Fraser Heights is a branch school to the late French immersion programs offered at Fraser Wood Elementary and Erma Stephenson Elementary.

The Fraser Heights senior badminton team captured the school’s first provincial AAA title by winning the 2012 provincial championships in competition with private school powerhouses Vancouver College and Little Flower Academy. The senior badminton team won the provincial championships again in 2015, 2016, 2017, 2018, 2019, and 2020. The volleyball program has also grown to acclaim in past years, with a combined fourteen Surrey championships and three Fraser Valley championships. It is consistently ranked in the top 3 Senior Boys' AAA provincial rankings.
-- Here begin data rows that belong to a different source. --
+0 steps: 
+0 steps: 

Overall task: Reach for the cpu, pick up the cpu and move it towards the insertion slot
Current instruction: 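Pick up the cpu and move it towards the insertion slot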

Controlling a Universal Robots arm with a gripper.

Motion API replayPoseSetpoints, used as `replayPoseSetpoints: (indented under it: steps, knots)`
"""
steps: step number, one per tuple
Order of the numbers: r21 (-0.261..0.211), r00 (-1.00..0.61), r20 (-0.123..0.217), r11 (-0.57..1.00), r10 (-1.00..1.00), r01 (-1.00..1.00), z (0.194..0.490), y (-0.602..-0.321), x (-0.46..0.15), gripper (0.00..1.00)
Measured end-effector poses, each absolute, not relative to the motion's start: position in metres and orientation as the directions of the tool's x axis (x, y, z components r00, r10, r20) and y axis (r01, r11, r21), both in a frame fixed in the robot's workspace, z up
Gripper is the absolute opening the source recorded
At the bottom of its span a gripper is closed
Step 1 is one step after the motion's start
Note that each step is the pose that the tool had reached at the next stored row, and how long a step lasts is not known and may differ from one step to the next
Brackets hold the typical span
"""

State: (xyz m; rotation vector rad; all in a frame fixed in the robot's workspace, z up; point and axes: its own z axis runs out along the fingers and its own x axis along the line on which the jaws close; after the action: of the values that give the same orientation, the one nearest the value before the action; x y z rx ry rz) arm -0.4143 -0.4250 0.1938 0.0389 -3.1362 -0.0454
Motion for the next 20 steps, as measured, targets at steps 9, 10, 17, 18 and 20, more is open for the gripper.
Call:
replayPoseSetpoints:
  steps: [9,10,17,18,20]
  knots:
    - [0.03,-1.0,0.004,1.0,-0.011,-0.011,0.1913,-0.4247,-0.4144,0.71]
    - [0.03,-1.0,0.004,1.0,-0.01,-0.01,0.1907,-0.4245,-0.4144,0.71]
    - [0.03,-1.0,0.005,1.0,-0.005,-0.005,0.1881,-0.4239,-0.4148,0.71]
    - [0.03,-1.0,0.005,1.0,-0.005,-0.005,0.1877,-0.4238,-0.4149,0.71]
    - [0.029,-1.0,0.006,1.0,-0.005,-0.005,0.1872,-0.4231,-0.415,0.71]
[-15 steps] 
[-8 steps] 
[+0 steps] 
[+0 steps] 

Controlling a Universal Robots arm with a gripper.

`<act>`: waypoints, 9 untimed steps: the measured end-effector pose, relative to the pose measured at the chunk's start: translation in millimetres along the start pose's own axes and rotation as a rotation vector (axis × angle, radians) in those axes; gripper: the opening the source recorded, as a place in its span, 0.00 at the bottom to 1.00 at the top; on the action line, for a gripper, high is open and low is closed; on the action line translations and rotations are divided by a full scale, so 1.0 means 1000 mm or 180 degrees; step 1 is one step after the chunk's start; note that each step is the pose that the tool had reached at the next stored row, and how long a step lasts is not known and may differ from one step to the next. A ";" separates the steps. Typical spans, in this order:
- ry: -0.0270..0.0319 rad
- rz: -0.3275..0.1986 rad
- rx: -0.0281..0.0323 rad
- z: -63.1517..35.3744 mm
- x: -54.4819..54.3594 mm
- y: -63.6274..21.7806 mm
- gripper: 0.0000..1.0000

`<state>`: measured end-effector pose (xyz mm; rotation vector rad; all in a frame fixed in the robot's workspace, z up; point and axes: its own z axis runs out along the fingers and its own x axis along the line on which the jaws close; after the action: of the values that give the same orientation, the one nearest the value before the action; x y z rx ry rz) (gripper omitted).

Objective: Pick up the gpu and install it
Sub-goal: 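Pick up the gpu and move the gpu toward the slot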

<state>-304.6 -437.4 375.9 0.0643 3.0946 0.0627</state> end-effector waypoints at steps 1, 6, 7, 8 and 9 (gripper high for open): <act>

One of Fraser Heights's academic programs is a joint venture with Simon Fraser University called Science Academy. This is an all-year course extending over a period of two years, from grade 11 to grade 12. The course combines Pre-Calc 12, AP Calculus BC, Chemistry 11 and 12, Physics 11 and 12, AP Physics I and II, and a choice between Chemistry and Computer Science at Simon Fraser University. Many of the Science Academy students go on to study at top post secondary schools internationally including Harvard, Yale, Cornell, UC Berkeley, Penn State, Duke, John Hopkins, U of California, U of Washington, Carnegie Mellon, UofT, UBC, Waterloo, KAIST and the University of Taiwan. Fraser Heights also offers a variety of advanced placement courses, including honours courses in math, science, and liberal arts.  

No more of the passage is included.